**WHAT YOU SHOULD DO**
Each line below should be repeated exactly as written, with no pictures carried over.

[DATASET CONTENT — start]

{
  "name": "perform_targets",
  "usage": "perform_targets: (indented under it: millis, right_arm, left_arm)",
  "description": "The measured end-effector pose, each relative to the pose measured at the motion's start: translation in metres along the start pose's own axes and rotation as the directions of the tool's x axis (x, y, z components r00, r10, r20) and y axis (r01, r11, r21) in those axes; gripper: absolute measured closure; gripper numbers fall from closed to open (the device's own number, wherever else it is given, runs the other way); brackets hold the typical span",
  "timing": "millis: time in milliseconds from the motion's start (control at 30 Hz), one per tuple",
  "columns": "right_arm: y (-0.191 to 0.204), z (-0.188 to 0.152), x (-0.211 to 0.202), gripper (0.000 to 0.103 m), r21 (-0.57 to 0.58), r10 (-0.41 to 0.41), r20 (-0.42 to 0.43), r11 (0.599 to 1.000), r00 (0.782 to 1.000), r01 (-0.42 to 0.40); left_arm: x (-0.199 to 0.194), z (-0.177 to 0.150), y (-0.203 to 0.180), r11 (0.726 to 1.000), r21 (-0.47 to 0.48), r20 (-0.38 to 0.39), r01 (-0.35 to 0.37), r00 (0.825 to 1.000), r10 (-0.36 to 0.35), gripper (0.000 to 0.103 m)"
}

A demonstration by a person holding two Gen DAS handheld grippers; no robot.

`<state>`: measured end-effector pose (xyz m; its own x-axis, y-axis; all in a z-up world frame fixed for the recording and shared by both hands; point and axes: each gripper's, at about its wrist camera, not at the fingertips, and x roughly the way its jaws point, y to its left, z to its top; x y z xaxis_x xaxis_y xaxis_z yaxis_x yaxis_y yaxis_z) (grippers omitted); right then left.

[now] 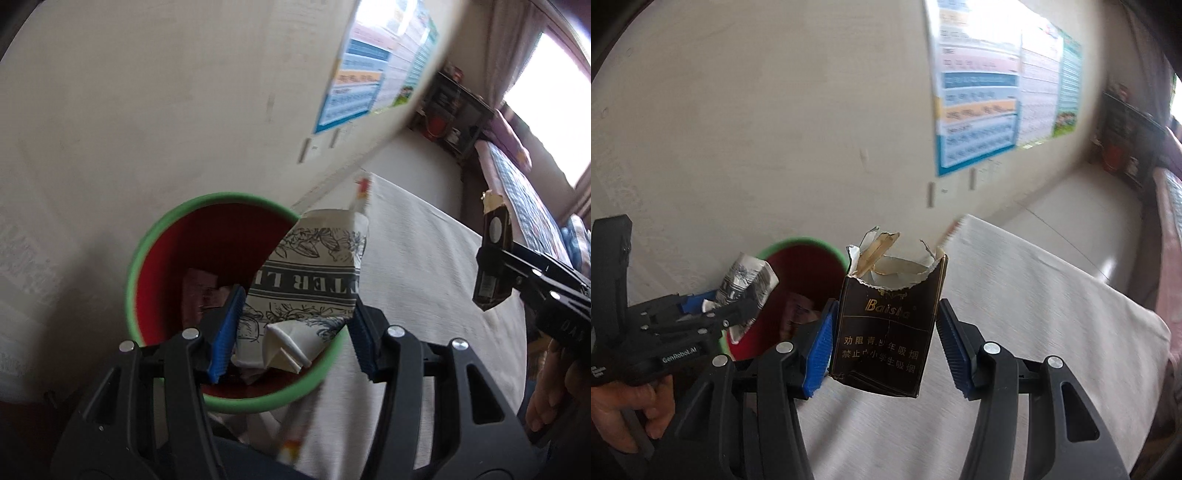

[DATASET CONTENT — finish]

**PROBLEM SOLUTION**
{
  "name": "perform_targets",
  "usage": "perform_targets: (indented under it: millis, right_arm, left_arm)",
  "description": "The measured end-effector pose, each relative to the pose measured at the motion's start: translation in metres along the start pose's own axes and rotation as the directions of the tool's x axis (x, y, z components r00, r10, r20) and y axis (r01, r11, r21) in those axes; gripper: absolute measured closure; gripper numbers fall from closed to open (the device's own number, wherever else it is given, runs the other way); brackets hold the typical span",
  "timing": "millis: time in milliseconds from the motion's start (control at 30 Hz), one per tuple",
  "columns": "right_arm: y (-0.191 to 0.204), z (-0.188 to 0.152), x (-0.211 to 0.202), gripper (0.000 to 0.103 m), r21 (-0.57 to 0.58), r10 (-0.41 to 0.41), r20 (-0.42 to 0.43), r11 (0.599 to 1.000), r00 (0.782 to 1.000), r01 (-0.42 to 0.40); left_arm: x (-0.199 to 0.194), z (-0.177 to 0.150), y (-0.203 to 0.180), r11 (0.726 to 1.000), r21 (-0.47 to 0.48), r20 (-0.38 to 0.39), r01 (-0.35 to 0.37), r00 (0.825 to 1.000), r10 (-0.36 to 0.35), gripper (0.000 to 0.103 m)"
}

A demonstration by a person holding two Gen DAS handheld grippers; no robot.

`<state>`: measured end-effector pose (xyz m; its own x-axis, y-axis; all in a z-up world frame fixed for the recording and shared by both hands; point and axes: each gripper's, at about its wrist camera, not at the fingertips, and x roughly the way its jaws point, y to its left, z to its top; x y z xaxis_x xaxis_y xaxis_z yaxis_x yaxis_y yaxis_z) (grippers omitted); right then left.

[now] 

This exercise is complete.